Prompt #9

Let’s talk about clichés!

Sometimes it’s hard to avoid them, but remember: clichés and stock images stand out even more in flash fiction because there are fewer places for them to hide. Here is an example of a story that’s crammed with clichés:

Mark’s parents knew the score. They wanted to let sleeping dogs lie, but before they let the cat out of the bag, they wanted to kill two birds with one stone. They needed to go to the store, and they wanted to get Mark out of the house so that he’d stop playing video games for an afternoon. For Mark’s parents, it was love at first sight. She was an artsy-fartsy army brat, and he was born with a silver spoon in his mouth. It was a meaningful relationship, and they did their best to keep things in perspective because they knew the world could be tough as nails.
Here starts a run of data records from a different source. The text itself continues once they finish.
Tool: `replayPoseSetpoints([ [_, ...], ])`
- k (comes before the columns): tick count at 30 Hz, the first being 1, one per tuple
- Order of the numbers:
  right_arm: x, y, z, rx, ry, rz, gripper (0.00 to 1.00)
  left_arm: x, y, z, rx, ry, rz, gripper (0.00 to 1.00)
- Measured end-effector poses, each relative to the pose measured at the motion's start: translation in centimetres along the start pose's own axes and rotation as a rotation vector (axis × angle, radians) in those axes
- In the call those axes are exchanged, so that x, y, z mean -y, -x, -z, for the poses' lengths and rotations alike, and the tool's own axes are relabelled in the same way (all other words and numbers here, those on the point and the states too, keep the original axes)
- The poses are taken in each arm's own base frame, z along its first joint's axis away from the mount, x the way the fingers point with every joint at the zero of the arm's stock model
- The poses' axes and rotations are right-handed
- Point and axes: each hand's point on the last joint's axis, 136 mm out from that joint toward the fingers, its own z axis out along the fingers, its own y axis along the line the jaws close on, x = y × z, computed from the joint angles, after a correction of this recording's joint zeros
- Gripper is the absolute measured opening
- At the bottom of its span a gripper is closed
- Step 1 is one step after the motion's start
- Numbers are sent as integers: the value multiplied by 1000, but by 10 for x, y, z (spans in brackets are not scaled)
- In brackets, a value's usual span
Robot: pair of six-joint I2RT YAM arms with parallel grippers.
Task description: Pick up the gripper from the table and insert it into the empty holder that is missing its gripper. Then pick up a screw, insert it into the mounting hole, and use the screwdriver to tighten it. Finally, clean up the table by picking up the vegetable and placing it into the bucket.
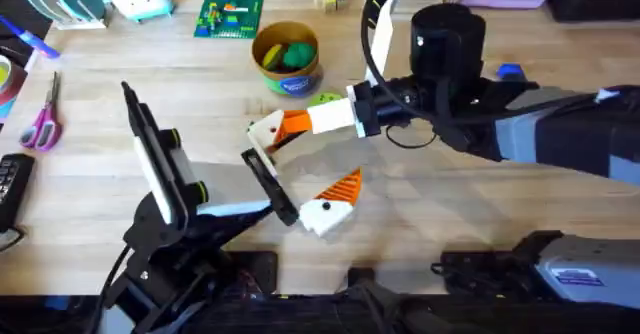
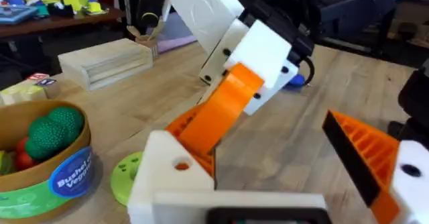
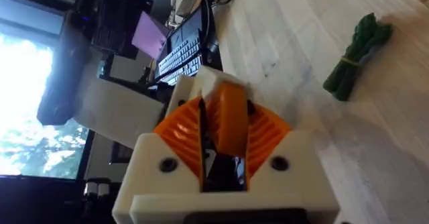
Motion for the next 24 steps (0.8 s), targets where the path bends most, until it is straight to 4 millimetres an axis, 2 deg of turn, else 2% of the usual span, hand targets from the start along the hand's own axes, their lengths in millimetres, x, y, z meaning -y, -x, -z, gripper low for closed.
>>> replayPoseSetpoints([
  [5,0,-1,0,-8,6,-5,300,-1,0,0,1,5,34,991],
  [10,-1,-2,3,-20,27,-10,394,1,0,0,-2,0,52,991],
  [14,-4,-4,4,-32,45,-10,567,1,-3,0,-10,-4,60,991],
  [16,-6,-4,4,-37,54,-6,741,1,-5,0,-21,-3,71,991],
  [19,-8,-4,5,-39,62,-1,902,1,-7,0,-28,-3,82,991],
  [21,-9,-2,5,-37,63,5,975,2,-8,0,-32,-5,89,991],
  [24,-10,-1,5,-35,65,9,991,2,-8,0,-32,-6,90,991],
])
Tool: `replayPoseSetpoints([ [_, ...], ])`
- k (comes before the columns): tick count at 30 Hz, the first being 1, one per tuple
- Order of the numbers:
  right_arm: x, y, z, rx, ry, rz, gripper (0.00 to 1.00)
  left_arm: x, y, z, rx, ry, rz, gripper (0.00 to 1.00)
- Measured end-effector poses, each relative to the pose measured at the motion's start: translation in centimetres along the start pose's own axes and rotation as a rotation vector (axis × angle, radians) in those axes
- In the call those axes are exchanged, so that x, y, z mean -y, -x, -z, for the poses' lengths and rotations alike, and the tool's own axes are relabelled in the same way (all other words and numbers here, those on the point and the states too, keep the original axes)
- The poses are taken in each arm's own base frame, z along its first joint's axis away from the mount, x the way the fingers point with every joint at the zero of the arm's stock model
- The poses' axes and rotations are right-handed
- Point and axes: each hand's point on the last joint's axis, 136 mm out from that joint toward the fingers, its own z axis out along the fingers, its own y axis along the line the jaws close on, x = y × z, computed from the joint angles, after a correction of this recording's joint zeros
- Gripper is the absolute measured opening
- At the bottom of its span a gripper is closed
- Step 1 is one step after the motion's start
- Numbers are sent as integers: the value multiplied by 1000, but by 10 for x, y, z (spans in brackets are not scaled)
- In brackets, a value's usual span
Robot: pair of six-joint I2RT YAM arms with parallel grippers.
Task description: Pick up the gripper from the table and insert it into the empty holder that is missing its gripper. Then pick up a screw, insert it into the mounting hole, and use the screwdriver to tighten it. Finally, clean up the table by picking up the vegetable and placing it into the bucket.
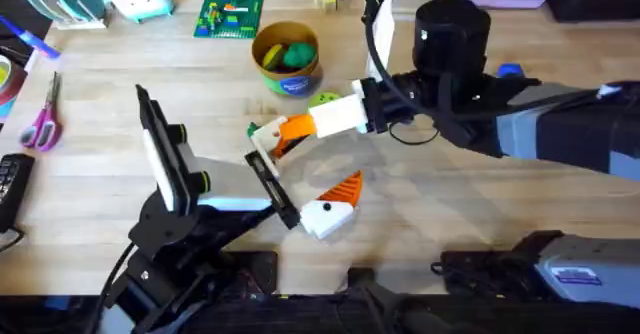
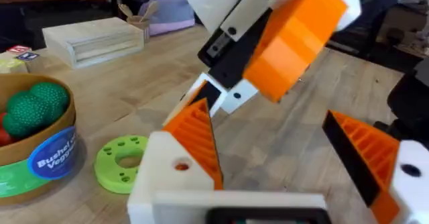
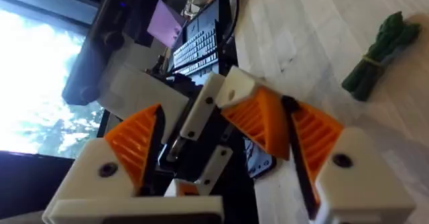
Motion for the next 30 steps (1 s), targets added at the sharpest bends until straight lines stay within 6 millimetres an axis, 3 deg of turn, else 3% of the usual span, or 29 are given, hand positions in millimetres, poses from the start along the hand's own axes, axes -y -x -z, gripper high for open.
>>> replayPoseSetpoints([
  [14,7,-7,0,-19,-25,-62,991,0,-1,0,-4,0,9,991],
  [25,18,1,9,23,-66,-75,991,0,-1,0,-4,0,11,991],
  [30,23,6,16,44,-81,-83,890,0,-1,0,-4,0,12,991],
])
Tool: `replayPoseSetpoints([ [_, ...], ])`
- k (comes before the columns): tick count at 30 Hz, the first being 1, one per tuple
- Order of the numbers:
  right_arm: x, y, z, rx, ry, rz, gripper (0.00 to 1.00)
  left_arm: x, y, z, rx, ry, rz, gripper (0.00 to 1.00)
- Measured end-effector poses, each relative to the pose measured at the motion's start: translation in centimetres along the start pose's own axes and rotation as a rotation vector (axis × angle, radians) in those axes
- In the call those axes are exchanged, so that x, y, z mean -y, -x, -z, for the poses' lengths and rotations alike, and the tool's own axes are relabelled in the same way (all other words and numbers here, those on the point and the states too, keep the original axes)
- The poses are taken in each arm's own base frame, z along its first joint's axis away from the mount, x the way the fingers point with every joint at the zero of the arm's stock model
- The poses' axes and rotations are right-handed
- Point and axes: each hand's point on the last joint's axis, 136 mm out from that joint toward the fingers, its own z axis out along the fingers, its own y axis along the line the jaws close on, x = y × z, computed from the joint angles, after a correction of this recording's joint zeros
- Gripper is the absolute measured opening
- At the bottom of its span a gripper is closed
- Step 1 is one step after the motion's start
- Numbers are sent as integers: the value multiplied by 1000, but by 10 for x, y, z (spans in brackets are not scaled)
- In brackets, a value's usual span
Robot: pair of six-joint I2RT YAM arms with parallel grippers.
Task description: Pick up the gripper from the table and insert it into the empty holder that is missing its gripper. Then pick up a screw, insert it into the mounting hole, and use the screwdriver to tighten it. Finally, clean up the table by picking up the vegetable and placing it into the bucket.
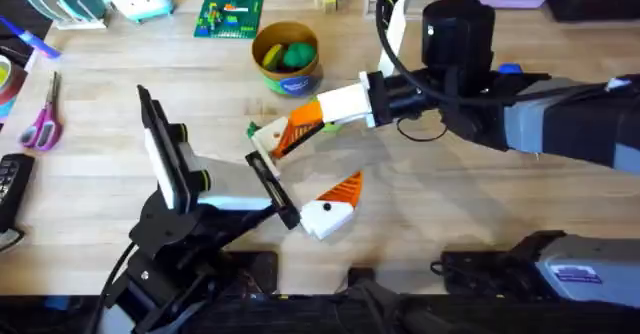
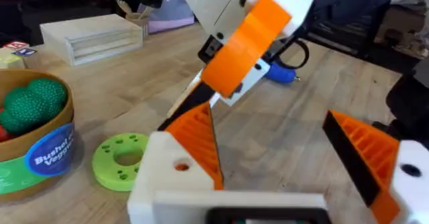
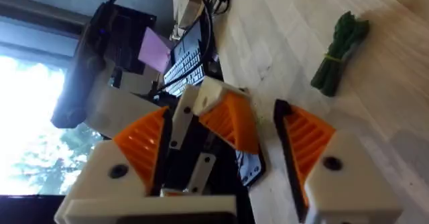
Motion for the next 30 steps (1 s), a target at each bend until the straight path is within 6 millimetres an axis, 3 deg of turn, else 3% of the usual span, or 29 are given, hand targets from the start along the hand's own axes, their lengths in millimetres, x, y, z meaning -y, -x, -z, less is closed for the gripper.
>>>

It was raining cats and dogs, and they only had a poor excuse for an umbrella to use. “I guess we’ll have to drive,” Mark’s father said. Mark and his parents got into the car. When Mark’s mother started the car, rock and roll music blasted through the stereo. Mark had been a good kid. He got good grades and only screwed up a few times. Yelling at her son would have been easy as pie, so she took the high road and held her tongue.

PROMPT:

Re-write some (or all) of this story using your own words. What would you add or take out to create subtext and make this story uniquely yours? Feel free to change anything and everything about this story (plot, characters, setting, etc.). We can’t wait to read what you come up with!